> What to work on:
Count every line in the following listing that contains "camera", then report that count with nothing added.

> Raw data:
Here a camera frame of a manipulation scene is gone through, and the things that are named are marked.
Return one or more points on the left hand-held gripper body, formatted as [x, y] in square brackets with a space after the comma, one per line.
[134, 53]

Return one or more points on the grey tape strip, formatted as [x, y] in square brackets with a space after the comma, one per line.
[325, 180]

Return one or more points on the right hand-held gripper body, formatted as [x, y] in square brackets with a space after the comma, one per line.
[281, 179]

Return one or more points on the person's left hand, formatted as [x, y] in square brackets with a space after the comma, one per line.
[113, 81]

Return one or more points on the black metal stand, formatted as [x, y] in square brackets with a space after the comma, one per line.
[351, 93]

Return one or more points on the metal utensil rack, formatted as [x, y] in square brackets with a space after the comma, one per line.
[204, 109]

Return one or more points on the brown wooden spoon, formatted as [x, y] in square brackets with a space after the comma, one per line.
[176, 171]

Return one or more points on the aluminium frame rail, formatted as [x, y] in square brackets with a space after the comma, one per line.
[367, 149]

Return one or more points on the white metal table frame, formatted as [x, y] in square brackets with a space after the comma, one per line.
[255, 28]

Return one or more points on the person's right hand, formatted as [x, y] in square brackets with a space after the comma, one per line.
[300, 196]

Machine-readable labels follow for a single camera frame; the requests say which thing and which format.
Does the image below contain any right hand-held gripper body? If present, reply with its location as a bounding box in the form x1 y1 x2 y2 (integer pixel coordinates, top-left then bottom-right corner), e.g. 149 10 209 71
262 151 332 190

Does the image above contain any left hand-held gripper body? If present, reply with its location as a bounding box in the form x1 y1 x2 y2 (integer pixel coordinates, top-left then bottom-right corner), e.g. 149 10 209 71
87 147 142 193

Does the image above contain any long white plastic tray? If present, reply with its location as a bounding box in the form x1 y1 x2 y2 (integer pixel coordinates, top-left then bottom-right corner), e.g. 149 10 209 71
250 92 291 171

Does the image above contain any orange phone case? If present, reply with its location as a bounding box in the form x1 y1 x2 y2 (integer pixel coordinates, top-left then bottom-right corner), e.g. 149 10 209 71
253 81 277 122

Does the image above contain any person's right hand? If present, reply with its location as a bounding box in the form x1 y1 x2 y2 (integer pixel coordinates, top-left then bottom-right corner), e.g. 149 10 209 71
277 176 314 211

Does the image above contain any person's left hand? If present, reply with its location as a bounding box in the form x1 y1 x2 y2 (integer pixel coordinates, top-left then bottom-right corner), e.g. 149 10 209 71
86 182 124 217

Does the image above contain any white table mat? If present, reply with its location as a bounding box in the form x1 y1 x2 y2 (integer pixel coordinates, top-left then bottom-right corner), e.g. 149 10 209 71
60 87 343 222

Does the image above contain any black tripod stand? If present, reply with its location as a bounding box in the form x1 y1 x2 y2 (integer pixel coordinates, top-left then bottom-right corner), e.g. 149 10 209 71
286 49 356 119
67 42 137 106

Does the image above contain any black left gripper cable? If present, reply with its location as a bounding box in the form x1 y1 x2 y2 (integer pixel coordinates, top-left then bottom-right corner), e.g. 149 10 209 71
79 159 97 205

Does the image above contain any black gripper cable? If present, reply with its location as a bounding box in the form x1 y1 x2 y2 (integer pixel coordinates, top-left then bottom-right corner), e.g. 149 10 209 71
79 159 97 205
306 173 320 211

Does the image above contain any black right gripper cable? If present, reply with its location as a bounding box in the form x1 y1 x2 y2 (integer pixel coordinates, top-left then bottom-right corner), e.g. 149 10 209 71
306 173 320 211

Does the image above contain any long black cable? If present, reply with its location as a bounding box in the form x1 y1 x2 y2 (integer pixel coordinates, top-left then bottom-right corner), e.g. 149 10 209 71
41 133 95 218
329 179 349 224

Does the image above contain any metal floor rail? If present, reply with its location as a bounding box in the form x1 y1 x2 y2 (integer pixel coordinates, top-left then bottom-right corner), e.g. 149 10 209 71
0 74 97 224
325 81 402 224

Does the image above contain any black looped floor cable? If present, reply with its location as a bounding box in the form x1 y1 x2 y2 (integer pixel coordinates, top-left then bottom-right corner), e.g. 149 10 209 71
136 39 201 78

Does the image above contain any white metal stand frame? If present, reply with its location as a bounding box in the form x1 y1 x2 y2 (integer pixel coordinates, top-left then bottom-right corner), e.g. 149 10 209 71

> Answer box:
2